_RECORD EXTRACTS_.

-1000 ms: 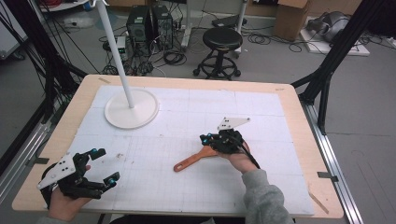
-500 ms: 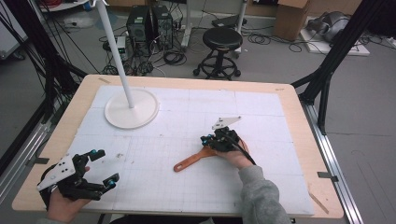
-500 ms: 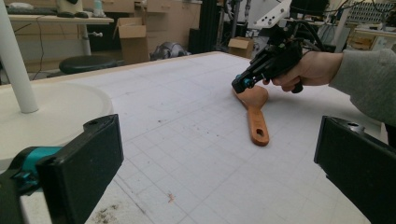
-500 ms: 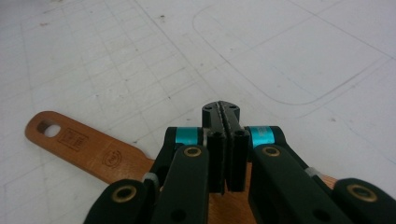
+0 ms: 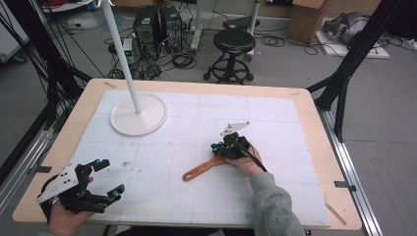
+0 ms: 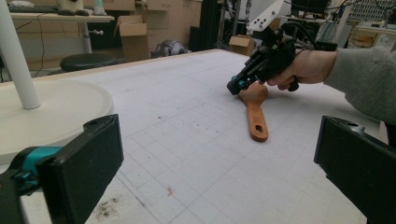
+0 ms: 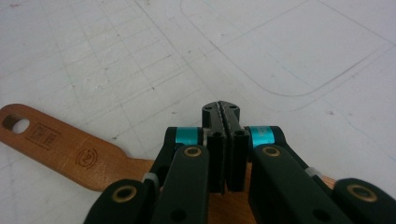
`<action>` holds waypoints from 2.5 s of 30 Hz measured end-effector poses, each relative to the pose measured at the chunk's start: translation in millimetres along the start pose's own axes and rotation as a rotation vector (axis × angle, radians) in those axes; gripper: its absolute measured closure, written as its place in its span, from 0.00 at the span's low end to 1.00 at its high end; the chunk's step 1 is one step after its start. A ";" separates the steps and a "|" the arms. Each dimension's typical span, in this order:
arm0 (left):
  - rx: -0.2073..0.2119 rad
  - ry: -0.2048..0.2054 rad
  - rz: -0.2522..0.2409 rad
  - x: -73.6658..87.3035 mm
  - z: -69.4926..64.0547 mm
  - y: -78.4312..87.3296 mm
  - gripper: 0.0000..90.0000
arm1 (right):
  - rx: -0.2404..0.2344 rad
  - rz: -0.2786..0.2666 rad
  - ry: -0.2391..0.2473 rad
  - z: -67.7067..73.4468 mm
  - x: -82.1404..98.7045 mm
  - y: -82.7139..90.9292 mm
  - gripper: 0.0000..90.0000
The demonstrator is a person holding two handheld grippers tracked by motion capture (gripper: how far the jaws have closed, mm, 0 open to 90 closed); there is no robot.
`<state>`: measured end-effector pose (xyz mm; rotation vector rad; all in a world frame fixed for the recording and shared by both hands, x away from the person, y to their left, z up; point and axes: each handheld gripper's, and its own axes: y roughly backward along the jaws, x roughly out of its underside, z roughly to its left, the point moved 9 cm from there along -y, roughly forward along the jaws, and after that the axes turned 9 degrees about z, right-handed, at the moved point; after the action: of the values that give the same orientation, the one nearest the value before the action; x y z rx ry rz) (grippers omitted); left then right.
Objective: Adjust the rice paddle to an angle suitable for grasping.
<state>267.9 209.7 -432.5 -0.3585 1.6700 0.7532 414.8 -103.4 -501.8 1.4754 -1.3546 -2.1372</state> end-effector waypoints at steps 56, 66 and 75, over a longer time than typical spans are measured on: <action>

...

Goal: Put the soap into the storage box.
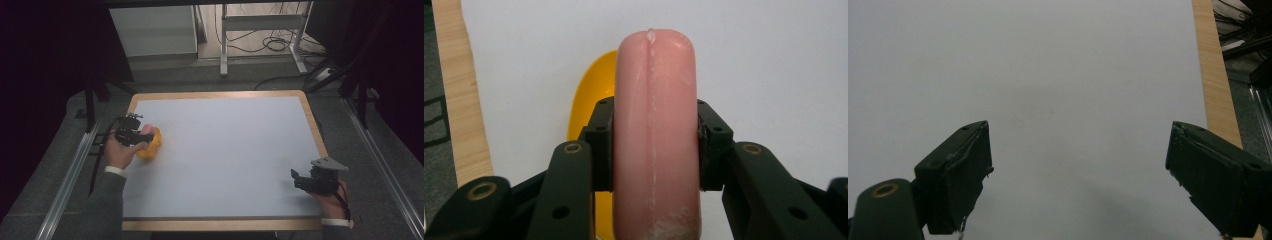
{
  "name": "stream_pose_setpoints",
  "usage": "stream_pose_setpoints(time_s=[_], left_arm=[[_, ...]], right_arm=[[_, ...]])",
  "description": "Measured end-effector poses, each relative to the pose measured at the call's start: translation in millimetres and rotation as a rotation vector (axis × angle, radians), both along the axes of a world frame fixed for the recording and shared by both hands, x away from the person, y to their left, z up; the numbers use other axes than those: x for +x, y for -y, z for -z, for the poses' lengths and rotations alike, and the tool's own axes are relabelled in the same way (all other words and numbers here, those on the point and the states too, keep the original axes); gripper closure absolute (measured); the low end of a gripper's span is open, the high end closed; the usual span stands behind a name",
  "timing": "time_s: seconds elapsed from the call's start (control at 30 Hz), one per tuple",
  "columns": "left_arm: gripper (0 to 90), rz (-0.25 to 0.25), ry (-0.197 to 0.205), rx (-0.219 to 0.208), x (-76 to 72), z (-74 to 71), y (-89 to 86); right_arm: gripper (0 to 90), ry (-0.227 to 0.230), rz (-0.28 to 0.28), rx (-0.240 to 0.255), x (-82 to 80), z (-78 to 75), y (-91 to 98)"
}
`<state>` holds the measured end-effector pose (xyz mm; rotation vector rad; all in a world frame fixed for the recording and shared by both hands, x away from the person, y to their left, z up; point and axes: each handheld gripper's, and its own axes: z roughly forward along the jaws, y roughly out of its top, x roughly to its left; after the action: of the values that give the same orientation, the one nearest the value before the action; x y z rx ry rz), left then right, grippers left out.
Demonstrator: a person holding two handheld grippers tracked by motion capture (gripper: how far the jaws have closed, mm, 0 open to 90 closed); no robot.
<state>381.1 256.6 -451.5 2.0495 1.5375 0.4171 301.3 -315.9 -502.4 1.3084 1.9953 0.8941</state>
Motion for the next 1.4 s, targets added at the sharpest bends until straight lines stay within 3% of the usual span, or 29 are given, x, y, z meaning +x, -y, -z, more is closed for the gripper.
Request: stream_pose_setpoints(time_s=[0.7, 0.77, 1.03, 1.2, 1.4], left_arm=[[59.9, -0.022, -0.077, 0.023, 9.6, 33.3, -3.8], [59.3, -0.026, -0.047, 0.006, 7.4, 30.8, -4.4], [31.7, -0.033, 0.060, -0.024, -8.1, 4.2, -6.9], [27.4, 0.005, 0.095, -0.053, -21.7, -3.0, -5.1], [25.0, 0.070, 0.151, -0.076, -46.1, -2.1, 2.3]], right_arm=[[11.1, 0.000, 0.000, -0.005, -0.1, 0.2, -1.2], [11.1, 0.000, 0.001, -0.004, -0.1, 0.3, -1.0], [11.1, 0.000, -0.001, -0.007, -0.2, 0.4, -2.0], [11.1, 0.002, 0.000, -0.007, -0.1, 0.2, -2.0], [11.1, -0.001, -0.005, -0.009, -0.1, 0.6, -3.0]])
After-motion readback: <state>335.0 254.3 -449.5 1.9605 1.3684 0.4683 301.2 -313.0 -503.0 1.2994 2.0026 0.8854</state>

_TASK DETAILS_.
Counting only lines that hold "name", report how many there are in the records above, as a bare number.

_EXERCISE OUTPUT_.
2